Continuous flow methods to improve intracellular catalysts

Industrial transition metal catalysts can facilitate a great variety of reactions inside cells, including many without a natural counterpart. This might bring a new revolution to the fields of chemical biology and medicinal chemistry, as hypothetically only small doses of such catalysts should be needed to transform large numbers of substrate molecules inside cells with low overall costs.

Still, metallic catalysts normally suffer from processes leading to intracellular degradation, which can cause premature deactivation and decrease in catalytic efficiency, but also unwanted toxicity upon release of non-natural free metal ions.
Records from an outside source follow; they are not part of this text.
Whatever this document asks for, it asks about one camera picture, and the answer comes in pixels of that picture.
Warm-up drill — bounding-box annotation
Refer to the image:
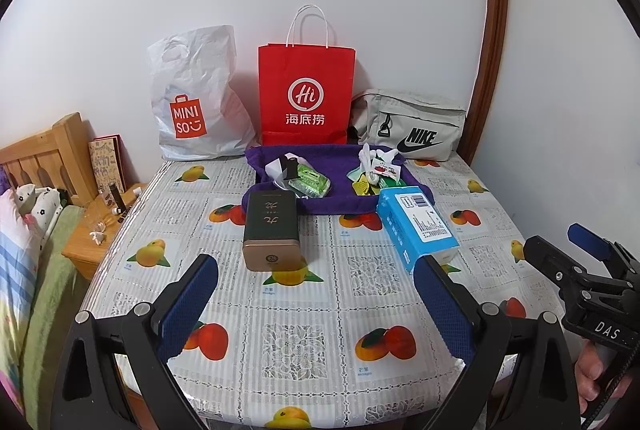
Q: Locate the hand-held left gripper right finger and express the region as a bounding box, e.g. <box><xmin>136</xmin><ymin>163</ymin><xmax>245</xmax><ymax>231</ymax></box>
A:
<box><xmin>412</xmin><ymin>255</ymin><xmax>583</xmax><ymax>430</ymax></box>

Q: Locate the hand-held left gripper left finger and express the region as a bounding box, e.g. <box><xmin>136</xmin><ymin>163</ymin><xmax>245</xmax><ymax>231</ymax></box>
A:
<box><xmin>50</xmin><ymin>253</ymin><xmax>219</xmax><ymax>430</ymax></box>

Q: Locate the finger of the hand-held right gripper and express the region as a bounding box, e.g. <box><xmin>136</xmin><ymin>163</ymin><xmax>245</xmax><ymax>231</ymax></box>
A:
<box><xmin>523</xmin><ymin>235</ymin><xmax>586</xmax><ymax>288</ymax></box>
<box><xmin>567</xmin><ymin>223</ymin><xmax>626</xmax><ymax>271</ymax></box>

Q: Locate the small pale green packet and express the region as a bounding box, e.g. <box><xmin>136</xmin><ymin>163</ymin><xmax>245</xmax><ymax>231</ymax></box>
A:
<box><xmin>372</xmin><ymin>163</ymin><xmax>403</xmax><ymax>188</ymax></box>

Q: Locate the yellow mesh pouch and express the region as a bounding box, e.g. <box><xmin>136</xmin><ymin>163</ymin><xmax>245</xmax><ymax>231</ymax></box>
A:
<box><xmin>350</xmin><ymin>170</ymin><xmax>376</xmax><ymax>196</ymax></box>

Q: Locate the white sponge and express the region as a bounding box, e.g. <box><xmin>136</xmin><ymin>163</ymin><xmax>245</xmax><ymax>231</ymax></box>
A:
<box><xmin>264</xmin><ymin>160</ymin><xmax>287</xmax><ymax>185</ymax></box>

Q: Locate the white sock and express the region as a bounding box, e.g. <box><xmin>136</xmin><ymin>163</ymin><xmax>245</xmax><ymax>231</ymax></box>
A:
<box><xmin>359</xmin><ymin>144</ymin><xmax>381</xmax><ymax>183</ymax></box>

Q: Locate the black watch strap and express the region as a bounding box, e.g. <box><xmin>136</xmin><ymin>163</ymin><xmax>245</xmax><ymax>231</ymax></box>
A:
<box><xmin>281</xmin><ymin>154</ymin><xmax>299</xmax><ymax>191</ymax></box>

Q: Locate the green wet wipe packet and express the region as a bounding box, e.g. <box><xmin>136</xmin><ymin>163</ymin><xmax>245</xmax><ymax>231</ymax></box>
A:
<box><xmin>289</xmin><ymin>164</ymin><xmax>332</xmax><ymax>200</ymax></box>

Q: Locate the purple towel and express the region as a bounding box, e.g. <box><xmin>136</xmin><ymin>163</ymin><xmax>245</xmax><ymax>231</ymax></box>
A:
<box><xmin>244</xmin><ymin>143</ymin><xmax>423</xmax><ymax>216</ymax></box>

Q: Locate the person's right hand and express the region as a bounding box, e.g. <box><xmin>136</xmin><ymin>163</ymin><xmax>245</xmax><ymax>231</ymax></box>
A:
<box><xmin>575</xmin><ymin>342</ymin><xmax>604</xmax><ymax>416</ymax></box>

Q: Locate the fruit printed tablecloth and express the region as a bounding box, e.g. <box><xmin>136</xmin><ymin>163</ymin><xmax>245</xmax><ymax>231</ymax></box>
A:
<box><xmin>80</xmin><ymin>155</ymin><xmax>566</xmax><ymax>430</ymax></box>

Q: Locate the blue tissue box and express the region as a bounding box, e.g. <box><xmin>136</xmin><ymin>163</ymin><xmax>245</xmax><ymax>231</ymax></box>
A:
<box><xmin>376</xmin><ymin>187</ymin><xmax>460</xmax><ymax>274</ymax></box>

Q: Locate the dark green gold tin box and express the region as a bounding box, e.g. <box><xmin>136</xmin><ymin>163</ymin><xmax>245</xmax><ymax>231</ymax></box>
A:
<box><xmin>242</xmin><ymin>191</ymin><xmax>303</xmax><ymax>272</ymax></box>

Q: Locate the wooden nightstand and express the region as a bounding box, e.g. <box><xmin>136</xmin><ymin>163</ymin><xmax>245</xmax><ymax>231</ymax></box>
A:
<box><xmin>61</xmin><ymin>183</ymin><xmax>148</xmax><ymax>281</ymax></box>

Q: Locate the small black bottle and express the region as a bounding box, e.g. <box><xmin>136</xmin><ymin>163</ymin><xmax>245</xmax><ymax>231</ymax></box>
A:
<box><xmin>109</xmin><ymin>183</ymin><xmax>130</xmax><ymax>223</ymax></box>

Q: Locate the green blanket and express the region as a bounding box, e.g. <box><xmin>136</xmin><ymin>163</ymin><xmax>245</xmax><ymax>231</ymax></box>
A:
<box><xmin>20</xmin><ymin>205</ymin><xmax>88</xmax><ymax>411</ymax></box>

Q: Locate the brown patterned book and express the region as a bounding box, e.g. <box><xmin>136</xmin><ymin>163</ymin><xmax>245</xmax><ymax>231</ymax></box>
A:
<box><xmin>89</xmin><ymin>135</ymin><xmax>126</xmax><ymax>196</ymax></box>

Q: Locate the white dotted pillow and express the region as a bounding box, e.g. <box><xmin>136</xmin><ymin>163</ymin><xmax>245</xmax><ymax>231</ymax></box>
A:
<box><xmin>12</xmin><ymin>184</ymin><xmax>63</xmax><ymax>236</ymax></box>

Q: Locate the striped pastel bedding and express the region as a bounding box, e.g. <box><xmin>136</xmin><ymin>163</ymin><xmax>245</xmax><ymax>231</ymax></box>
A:
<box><xmin>0</xmin><ymin>190</ymin><xmax>43</xmax><ymax>411</ymax></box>

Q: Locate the grey waist bag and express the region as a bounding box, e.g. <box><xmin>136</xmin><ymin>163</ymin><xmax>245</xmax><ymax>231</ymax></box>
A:
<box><xmin>350</xmin><ymin>89</ymin><xmax>468</xmax><ymax>161</ymax></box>

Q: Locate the wooden headboard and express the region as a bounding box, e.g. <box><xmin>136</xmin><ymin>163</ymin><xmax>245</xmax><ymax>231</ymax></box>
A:
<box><xmin>0</xmin><ymin>111</ymin><xmax>98</xmax><ymax>206</ymax></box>

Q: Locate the white plastic shopping bag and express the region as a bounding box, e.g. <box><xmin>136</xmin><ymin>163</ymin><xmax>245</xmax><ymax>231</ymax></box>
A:
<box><xmin>146</xmin><ymin>25</ymin><xmax>258</xmax><ymax>161</ymax></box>

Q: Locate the red paper bag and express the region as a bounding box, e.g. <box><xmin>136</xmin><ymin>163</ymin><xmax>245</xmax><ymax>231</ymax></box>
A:
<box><xmin>257</xmin><ymin>4</ymin><xmax>357</xmax><ymax>146</ymax></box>

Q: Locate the brown wooden door frame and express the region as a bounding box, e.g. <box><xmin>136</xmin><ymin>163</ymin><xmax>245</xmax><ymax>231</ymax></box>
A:
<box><xmin>467</xmin><ymin>0</ymin><xmax>511</xmax><ymax>163</ymax></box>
Moreover, such processes have been mostly ignored until now.

A strategy to reduce the toxic effects caused by cellular degradation of metallic catalyst is to use complexes based on biometals present in the organism, as cells could process the metal ions produced once the catalyst is degraded through mechanisms already used to maintain metal homeostasis.

During a summer student, you will synthesise Fe-based catalysts as possible therapeutic agents to intervene over metabolic pathways linked to diabetes and hypercholesterolemia. Then, you will design and perform continuous flow assays to assess and improve their intracellular stability and catalytic efficiency.

After the internship, you would have gained experience in the synthesis and characterisation of organometallic complexes, but also in the use of continuous flow approaches for chemistry and the design and production of laboratory hardware using 3D printing methods.